The claim that access to storage when computing is typically highly localized, i.e. that accesses which occur within a short time of each other tend to refer to memory addresses which are close to each other.
Since it is (usually, somewhat, hopefully, maybe, often, ...) true, much of computer architecture and systems architecture is about exploiting locality of reference. Caches are used (for both instructions and data). The cache is much smaller but faster than main memory. But locality of reference means cache misses are relatively rare, making caches attractive in improving performance. Operating systems typically employ virtual memory -- using main memory as a cache for disk storage. Again, this works because the desired page is almost always in memory, thanks to locality.
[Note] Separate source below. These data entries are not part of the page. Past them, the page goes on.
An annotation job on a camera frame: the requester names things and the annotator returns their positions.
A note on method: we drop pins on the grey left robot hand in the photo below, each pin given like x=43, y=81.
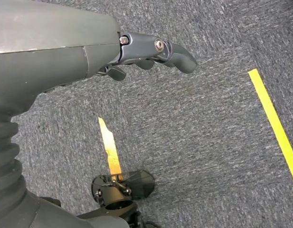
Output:
x=53, y=47

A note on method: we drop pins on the torn yellow floor tape square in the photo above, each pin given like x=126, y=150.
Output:
x=110, y=148

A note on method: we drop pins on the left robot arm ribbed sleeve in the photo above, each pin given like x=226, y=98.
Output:
x=6, y=163

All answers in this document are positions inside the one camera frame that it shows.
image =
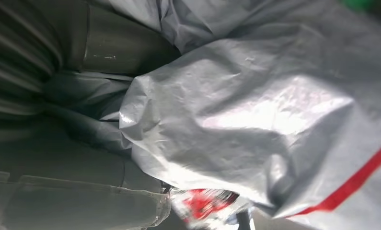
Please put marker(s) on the green conveyor belt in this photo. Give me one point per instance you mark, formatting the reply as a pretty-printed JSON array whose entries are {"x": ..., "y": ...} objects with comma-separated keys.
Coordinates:
[{"x": 357, "y": 3}]

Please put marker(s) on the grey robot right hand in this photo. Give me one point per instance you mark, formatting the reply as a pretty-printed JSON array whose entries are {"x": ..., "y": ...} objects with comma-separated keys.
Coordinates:
[{"x": 66, "y": 196}]

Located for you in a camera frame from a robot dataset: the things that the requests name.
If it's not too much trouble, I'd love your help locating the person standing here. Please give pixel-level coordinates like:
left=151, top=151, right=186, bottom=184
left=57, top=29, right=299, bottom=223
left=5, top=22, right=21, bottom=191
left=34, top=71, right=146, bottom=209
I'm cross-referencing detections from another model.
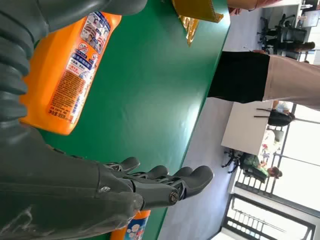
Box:
left=207, top=49, right=320, bottom=112

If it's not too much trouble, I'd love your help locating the yellow taped flat cardboard box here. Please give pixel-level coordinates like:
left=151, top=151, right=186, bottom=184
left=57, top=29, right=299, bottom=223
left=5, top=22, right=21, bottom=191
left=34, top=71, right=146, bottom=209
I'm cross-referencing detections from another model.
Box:
left=159, top=0, right=225, bottom=47

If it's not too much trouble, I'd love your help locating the black metal railing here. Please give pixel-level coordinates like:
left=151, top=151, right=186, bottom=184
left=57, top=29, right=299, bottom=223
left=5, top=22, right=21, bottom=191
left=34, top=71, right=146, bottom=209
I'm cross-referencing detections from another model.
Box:
left=222, top=193, right=317, bottom=240

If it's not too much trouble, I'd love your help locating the white table board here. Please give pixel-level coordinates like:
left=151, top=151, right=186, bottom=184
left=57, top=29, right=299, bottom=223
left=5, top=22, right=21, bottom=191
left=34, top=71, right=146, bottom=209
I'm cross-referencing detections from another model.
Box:
left=220, top=100, right=274, bottom=157

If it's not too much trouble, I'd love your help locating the person seated at table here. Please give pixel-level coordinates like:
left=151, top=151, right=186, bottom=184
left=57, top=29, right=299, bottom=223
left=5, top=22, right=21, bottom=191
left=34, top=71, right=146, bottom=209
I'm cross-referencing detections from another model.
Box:
left=226, top=0, right=277, bottom=17

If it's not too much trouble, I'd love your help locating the background person in green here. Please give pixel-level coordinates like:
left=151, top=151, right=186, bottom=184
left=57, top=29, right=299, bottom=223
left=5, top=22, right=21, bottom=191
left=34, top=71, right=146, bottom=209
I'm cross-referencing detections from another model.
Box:
left=239, top=152, right=284, bottom=184

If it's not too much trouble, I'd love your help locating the background person in black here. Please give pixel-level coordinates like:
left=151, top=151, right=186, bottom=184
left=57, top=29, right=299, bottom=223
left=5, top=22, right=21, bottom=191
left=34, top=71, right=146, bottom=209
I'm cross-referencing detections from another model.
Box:
left=254, top=107, right=296, bottom=128

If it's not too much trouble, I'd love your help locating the green table mat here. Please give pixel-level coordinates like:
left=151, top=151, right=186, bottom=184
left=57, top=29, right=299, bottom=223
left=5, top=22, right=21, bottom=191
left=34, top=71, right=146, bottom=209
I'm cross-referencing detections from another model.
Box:
left=35, top=0, right=231, bottom=240

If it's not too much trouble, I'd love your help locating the black office chair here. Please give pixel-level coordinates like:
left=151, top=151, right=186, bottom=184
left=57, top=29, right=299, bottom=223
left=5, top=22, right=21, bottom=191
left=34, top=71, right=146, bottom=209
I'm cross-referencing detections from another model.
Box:
left=257, top=13, right=316, bottom=61

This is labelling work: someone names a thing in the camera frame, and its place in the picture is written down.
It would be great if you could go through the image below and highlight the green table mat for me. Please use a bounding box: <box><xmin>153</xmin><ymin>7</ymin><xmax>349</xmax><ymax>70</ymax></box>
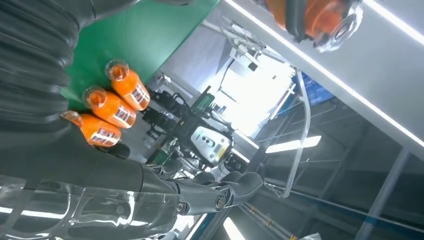
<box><xmin>61</xmin><ymin>0</ymin><xmax>221</xmax><ymax>112</ymax></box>

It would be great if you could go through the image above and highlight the black and grey humanoid robot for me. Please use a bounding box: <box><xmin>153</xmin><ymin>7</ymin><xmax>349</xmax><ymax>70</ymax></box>
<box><xmin>142</xmin><ymin>86</ymin><xmax>253</xmax><ymax>173</ymax></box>

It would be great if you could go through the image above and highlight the curved white tube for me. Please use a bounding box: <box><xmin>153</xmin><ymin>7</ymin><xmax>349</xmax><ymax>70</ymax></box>
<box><xmin>281</xmin><ymin>69</ymin><xmax>312</xmax><ymax>200</ymax></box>

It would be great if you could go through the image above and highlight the white metal frame stand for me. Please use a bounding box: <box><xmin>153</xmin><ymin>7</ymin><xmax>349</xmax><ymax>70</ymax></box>
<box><xmin>202</xmin><ymin>19</ymin><xmax>299</xmax><ymax>80</ymax></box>

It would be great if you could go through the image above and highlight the blue board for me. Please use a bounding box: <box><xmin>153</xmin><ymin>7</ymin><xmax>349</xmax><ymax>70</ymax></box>
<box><xmin>293</xmin><ymin>72</ymin><xmax>335</xmax><ymax>107</ymax></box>

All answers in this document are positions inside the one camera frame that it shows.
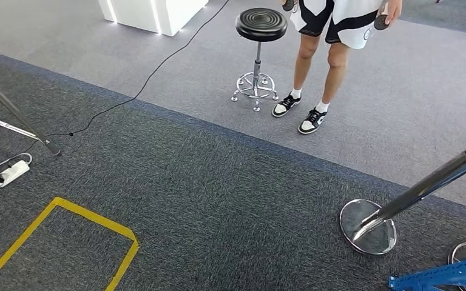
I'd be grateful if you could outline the stainless steel workbench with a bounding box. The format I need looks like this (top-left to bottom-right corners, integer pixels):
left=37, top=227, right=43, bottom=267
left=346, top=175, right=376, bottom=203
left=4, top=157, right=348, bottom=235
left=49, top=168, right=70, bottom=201
left=0, top=47, right=63, bottom=158

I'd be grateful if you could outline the white lit display plinth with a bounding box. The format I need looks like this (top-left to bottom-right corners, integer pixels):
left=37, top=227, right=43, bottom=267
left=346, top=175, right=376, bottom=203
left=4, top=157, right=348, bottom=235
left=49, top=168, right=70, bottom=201
left=98, top=0, right=210, bottom=38

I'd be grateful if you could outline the white power strip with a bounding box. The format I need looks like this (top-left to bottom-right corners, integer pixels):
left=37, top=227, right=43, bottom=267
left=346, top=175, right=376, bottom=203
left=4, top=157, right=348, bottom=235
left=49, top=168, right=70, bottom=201
left=0, top=159, right=31, bottom=189

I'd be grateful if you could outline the black floor cable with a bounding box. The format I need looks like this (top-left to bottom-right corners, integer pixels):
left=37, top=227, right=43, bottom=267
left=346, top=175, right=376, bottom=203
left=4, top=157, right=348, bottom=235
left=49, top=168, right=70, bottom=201
left=44, top=0, right=231, bottom=138

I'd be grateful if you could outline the blue metal shelf rack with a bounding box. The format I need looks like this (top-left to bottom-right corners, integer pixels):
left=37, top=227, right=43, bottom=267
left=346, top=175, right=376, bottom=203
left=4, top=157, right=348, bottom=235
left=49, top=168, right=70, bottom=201
left=388, top=256, right=466, bottom=291

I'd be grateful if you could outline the yellow floor tape square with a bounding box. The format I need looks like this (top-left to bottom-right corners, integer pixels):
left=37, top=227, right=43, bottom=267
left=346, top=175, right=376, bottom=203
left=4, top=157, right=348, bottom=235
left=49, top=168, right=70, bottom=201
left=0, top=196, right=140, bottom=291

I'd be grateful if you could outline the person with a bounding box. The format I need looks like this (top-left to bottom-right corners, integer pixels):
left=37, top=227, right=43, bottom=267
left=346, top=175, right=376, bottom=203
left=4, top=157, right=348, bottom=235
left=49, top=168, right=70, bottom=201
left=272, top=0, right=404, bottom=135

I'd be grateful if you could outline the black round chrome stool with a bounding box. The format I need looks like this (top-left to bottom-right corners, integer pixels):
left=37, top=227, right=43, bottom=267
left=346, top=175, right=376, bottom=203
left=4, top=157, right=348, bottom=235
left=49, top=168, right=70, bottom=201
left=230, top=7, right=288, bottom=113

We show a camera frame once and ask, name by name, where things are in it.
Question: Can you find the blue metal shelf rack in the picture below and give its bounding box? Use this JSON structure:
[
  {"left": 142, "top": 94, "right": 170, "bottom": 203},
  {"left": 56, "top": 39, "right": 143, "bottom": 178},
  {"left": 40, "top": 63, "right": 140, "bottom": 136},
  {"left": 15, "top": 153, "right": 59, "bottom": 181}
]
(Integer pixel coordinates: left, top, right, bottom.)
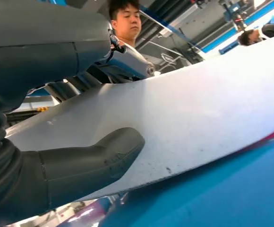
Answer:
[{"left": 57, "top": 125, "right": 274, "bottom": 227}]

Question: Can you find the person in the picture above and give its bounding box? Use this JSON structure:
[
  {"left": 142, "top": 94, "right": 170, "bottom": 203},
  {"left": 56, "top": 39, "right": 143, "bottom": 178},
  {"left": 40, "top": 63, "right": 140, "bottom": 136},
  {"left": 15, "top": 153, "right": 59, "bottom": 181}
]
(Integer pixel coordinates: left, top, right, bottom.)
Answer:
[
  {"left": 237, "top": 28, "right": 269, "bottom": 47},
  {"left": 108, "top": 0, "right": 162, "bottom": 78}
]

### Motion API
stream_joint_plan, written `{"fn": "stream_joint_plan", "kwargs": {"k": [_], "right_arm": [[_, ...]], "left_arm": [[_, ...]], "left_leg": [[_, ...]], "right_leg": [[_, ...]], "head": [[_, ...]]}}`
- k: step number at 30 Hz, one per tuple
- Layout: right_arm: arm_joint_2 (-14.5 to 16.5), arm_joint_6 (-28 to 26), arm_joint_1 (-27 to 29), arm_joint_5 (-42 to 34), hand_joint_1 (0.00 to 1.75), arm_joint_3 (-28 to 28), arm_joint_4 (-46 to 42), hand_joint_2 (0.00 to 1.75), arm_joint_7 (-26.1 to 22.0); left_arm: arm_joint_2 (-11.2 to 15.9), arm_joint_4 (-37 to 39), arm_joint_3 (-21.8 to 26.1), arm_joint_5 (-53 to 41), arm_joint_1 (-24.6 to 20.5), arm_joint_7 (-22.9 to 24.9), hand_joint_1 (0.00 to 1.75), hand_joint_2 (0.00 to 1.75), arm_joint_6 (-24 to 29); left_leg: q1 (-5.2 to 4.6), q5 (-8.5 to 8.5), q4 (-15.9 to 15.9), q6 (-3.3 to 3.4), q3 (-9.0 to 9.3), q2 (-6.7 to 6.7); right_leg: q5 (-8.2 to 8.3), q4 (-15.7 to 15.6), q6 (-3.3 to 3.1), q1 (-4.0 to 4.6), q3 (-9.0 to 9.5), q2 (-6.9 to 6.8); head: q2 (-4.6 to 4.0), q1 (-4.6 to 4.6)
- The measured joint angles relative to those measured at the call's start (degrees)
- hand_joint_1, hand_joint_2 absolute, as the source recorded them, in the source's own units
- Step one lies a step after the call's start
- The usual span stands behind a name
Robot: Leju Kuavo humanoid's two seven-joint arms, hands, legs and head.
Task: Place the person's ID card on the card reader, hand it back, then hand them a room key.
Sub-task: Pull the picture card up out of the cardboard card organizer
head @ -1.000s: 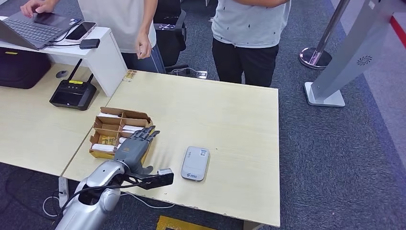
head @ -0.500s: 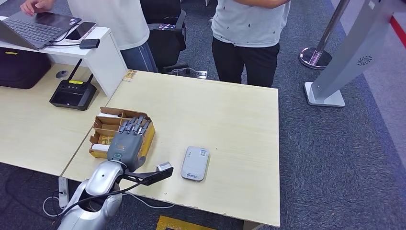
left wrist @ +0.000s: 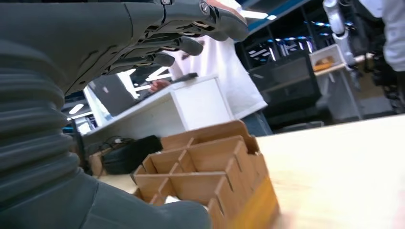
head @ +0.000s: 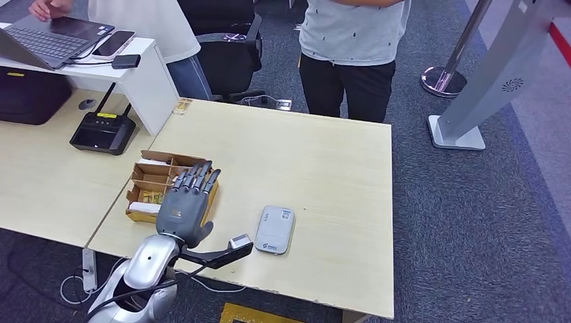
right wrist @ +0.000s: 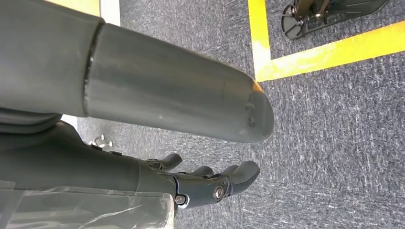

Good OSes also try to ensure that the files themselves are stored contiguously on disk -- locality of reference will mean access to the files is faster, since reading nearby sectors is generally faster. (Interleaving doesn't come into this; think of "nearby sectors" as refering not to "geographic" layout but to the interleaved layout).
A modern CPU typically accesses memory for both instructions (code, program) and for data. Codes which contain few branches will obviously exhibit high locality of reference: unless a branch is taken, the next instruction fetched is adjacent to the current instruction! Even most branches are typically to near locations (loops with a small- to medium-sized body generally account for a large proportion of execution time). So locality of reference for instruction fetching is generally assured. (Note, however, that overly structured codes can spend a large portion of their time jumping between subroutines in different modules, and exhibit correspondingly poor locality of reference).
Data access is also often highly localized. In cases where this is not so (and if performance matters!), improvements to algorithms can help. After all, architectures are today optimized for codes with locality of reference --- so it makes sense to force locality onto your code!
For example, suppose we store matrices with adjacent elements in row major order. There are two ways to write a routine to add matrices: one can add all pairs of elements in row-major order, or in column-major order. The row-major loop will exhibit excellent locality of reference, while the column-major one will exhibit terrible locality of reference. For large matrices, the difference will be significant. Obviously, one should pick the row-major loop.
What about matrix multiplication? Here, the usual algorithm traverses one matrix in row-major order and the other in column-major order! Obviously, we cannot traverse both matrices efficiently. A change of algorithm is called for; various "blocking" strategies produce an end result by working on smaller blocks in the matrices, which exhibits better locality.